FOX19 NOW asked Butler County for copies of all citations they mention in their response to the lawsuit, as well as copies of current and former building permits for all structures on the Land of Illusion property.

The county administrator responded that the “Prosecutor’s Office will review your request for public records and advise on the release of them.”

On or about March 25, 2020, LO.I. Property, LLC by and through its agent Jonathan Wocher applied for a zoning change for (about) 227 acres.

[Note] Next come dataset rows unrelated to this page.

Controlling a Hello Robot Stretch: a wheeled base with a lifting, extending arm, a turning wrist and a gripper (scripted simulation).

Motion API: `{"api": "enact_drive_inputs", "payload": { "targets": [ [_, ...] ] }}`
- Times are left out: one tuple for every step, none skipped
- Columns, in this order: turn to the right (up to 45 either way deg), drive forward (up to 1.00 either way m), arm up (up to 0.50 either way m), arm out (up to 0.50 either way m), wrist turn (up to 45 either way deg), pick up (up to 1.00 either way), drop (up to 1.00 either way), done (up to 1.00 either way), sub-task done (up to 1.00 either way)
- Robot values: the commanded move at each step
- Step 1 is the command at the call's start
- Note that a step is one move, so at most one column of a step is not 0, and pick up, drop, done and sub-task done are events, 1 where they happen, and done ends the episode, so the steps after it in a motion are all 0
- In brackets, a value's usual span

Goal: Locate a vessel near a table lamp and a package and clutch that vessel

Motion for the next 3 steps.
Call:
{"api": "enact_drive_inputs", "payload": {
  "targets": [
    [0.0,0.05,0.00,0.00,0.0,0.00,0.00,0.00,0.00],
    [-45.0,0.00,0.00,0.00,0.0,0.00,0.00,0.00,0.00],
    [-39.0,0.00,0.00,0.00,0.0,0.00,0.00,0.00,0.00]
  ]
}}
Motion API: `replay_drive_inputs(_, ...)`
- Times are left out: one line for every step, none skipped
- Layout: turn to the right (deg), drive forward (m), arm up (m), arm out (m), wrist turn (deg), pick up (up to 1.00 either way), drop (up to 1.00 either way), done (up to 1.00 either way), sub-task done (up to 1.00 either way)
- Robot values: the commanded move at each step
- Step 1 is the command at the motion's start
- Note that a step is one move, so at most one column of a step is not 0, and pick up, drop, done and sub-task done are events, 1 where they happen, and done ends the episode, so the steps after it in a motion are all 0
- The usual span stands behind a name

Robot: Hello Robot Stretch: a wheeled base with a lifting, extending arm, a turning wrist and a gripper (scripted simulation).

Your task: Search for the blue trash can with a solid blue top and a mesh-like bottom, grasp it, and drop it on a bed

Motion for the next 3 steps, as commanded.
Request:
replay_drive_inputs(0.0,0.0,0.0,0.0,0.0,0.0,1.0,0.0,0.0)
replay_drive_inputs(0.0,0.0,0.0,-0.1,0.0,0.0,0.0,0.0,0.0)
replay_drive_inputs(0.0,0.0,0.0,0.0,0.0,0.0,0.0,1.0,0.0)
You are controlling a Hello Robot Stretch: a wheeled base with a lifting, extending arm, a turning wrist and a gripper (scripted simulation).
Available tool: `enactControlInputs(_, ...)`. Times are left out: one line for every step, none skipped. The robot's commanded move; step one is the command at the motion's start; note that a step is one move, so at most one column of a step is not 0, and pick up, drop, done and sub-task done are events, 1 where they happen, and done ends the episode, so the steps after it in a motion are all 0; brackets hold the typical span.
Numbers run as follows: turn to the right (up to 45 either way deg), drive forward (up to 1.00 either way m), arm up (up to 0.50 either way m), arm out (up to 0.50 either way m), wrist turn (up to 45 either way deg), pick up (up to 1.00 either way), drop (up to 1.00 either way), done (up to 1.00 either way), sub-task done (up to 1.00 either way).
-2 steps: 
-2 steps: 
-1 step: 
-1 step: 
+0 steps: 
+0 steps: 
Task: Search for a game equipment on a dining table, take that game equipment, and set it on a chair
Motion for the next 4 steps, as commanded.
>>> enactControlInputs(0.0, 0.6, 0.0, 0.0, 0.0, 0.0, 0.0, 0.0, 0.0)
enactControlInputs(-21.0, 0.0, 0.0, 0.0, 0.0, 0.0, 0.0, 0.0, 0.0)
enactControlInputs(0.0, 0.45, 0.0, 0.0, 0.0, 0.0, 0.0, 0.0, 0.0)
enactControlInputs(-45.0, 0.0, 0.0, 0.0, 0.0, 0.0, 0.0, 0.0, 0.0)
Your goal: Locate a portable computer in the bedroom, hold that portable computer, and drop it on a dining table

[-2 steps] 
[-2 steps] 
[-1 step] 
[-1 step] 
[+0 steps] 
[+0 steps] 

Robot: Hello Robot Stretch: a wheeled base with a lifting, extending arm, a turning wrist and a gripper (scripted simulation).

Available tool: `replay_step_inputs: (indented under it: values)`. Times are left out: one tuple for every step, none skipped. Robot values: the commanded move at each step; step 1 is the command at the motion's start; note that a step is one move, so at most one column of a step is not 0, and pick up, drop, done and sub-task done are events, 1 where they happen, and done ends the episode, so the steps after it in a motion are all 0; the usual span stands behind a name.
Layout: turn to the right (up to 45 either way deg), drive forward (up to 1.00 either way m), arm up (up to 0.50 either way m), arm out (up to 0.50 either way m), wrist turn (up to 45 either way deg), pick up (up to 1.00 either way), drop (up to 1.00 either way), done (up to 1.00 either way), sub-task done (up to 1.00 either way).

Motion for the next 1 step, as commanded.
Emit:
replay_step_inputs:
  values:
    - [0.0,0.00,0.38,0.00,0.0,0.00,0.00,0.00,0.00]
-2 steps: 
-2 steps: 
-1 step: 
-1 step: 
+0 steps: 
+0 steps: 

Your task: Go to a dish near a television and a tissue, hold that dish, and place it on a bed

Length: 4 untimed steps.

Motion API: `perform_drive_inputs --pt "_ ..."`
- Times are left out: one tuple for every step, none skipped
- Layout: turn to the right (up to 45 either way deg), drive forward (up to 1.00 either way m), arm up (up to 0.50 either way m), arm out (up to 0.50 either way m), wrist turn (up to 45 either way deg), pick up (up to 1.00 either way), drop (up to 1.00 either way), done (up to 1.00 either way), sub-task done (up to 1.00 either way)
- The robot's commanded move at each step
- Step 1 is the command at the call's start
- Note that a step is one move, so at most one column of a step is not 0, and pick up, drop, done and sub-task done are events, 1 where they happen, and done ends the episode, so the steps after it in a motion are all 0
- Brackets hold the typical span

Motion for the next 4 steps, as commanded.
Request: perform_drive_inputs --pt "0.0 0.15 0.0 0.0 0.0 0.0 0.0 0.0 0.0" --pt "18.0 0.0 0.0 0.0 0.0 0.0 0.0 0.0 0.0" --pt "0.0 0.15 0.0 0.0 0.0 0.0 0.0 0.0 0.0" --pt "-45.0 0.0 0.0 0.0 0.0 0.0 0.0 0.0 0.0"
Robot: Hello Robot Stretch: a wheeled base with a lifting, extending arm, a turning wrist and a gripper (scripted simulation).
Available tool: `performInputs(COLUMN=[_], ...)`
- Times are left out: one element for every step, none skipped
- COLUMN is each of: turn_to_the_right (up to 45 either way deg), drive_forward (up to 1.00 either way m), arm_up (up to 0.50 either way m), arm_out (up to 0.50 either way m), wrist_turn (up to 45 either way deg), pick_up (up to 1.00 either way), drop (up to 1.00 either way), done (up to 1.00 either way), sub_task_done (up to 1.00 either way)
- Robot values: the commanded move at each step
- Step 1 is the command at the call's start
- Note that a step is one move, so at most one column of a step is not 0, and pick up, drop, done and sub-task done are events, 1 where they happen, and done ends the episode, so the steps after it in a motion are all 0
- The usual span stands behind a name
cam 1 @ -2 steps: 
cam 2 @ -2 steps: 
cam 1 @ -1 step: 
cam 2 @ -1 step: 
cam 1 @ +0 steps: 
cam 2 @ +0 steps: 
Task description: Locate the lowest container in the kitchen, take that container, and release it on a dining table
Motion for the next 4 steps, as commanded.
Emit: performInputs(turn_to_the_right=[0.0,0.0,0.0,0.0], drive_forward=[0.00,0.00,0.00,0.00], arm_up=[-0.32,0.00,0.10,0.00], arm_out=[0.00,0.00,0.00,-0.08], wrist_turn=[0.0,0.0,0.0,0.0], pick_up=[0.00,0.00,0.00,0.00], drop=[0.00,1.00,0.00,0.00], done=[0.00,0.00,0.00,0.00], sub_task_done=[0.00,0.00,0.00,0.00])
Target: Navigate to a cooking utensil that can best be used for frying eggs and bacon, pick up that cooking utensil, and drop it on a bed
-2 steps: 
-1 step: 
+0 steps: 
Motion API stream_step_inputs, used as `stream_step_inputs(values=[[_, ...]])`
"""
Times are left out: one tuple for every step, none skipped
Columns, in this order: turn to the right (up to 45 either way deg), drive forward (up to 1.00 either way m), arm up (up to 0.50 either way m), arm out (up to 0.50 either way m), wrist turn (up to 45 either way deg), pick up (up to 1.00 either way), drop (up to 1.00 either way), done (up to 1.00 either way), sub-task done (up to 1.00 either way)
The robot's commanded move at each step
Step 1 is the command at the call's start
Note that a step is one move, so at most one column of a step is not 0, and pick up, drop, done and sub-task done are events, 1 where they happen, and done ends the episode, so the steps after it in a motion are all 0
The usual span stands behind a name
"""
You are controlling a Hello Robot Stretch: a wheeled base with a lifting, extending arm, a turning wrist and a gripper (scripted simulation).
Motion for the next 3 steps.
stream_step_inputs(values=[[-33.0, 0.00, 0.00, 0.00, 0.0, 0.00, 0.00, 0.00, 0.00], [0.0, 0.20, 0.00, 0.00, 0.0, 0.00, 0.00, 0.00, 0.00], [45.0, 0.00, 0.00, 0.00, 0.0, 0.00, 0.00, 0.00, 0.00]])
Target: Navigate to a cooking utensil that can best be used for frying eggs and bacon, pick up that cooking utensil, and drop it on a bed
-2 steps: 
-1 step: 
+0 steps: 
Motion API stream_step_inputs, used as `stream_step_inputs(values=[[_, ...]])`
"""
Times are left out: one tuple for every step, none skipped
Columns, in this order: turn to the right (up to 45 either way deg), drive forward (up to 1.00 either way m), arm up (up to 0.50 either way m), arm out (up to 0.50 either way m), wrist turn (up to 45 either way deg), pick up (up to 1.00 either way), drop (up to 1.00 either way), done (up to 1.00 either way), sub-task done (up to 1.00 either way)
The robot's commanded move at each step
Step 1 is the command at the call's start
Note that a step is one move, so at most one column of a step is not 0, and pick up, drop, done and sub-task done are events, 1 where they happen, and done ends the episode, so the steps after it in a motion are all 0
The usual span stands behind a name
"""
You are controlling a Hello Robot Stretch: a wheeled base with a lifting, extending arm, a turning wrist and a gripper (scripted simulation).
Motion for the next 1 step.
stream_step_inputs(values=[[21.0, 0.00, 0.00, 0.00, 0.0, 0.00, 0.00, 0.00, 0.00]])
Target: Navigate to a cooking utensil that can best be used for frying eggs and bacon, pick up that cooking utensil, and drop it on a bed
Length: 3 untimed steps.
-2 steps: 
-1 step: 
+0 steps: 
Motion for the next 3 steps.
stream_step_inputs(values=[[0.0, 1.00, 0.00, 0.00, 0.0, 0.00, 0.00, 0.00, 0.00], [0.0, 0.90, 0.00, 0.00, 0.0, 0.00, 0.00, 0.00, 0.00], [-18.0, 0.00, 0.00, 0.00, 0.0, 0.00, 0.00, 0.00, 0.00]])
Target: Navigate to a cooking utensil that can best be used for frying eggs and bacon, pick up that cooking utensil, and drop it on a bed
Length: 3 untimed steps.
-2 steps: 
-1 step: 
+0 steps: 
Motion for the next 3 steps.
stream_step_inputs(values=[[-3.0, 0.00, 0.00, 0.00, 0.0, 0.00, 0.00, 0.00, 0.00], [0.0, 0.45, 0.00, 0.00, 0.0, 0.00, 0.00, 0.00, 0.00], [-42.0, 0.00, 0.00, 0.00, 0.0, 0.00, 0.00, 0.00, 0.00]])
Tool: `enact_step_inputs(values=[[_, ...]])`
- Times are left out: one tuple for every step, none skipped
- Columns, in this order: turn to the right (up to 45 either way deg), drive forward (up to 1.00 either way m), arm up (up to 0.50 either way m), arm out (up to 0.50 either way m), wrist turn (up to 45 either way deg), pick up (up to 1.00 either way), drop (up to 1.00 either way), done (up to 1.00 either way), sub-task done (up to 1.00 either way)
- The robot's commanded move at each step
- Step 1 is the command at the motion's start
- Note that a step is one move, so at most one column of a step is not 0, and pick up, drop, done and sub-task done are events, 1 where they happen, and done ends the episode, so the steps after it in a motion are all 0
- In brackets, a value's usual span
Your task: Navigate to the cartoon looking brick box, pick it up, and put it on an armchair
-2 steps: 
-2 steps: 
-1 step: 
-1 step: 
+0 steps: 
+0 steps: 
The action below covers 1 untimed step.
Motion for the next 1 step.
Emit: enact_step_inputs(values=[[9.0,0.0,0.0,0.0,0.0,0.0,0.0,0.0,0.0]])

This new plan added a large campground, hotel, indoor water park, family entertainment center and future “amusement park expansion area” as well as zip lines and enlarged outdoor water park, the suit states.

On June 9, 2020, the Planning Commission recommended approval of the zoning change request.

The Rural Zoning Commission recommended disapproval of the zoning change request. The Plaintiffs again voluntarily withdrew the rezoning request before consideration and vote by the Butler County Commissioners

On or about September 22, 2020, approximately three months after withdrawing the second withdrawn application, LO.I. Property, LLC by and through its agent Jonathan Wocher, refiled requesting a rezoning change.

“It is the Final Application that forms the subject of this dispute,” the county’s response to the lawsuit states.

Following Department of Development staff review and comment, on October 12, 2020, the final application received a negative recommendation from staff. On October 13, 2020, it was recommended for denial by the Butler County Planning Commission meeting by a 4-1-1 vote.

At the Rural Zoning Commission hearing on October 26, 2020, it received a recommended denial of 4-0.

“The reasons for such denial were well documented in the October 12, 2020, staff report, and noted, “Many questions remain to be resolved around this project, despite these questions having been raised months ago.”

County staff went on to document issues with the project, including many surrounding the provision of public utilities, and concerns about public health, safety, and welfare.

On December 7, 2020, after receiving a negative recommendation from Department of Development Staff, the Butler County Planning Commission, and the Butler County Rural Zoning Commission, Butler County Commissioners voted 2-0 to deny the requested rezoning.

Butler County also denies Oakley has been “in operation” since 2005.

“Mr. Oakley has applied for and obtained conditional uses to operate his Halloween haunted trail beginning in 2001. The Butler County Defendants admit that Mr. Oakley has previously sought approval to rezone certain properties....Further answering, following Mr. Oakley’s piecemeal application for conditional uses, staff worked with Mr. Oakley to rezone the property to a business planned unit development (PUD).

“As noted in the Commissioner’s resolution denying the zoning change, the plan submitted by plaintiffs does not comply with the requirements for a B-PUD, including but not limited to the following:

  • The requested zoning map amendment to a B-PUD for Land of Illusion does not conform to the adopted Madison Township proposed Land Use Plan’s recommendation
  • The high intensity commercial recreation uses proposed in the Preliminary Development Plan are likely to adversely impact the existing land uses and have detrimental effects on the surrounding rural development, particularly with respect to development density and intensity, quality of life and enjoyment of property as zoned, and/or other public health, safety and general welfare elements, including but not limited to noise, traffic, sanitary wastewater treatment, storm water runoff, and demand for local emergency services.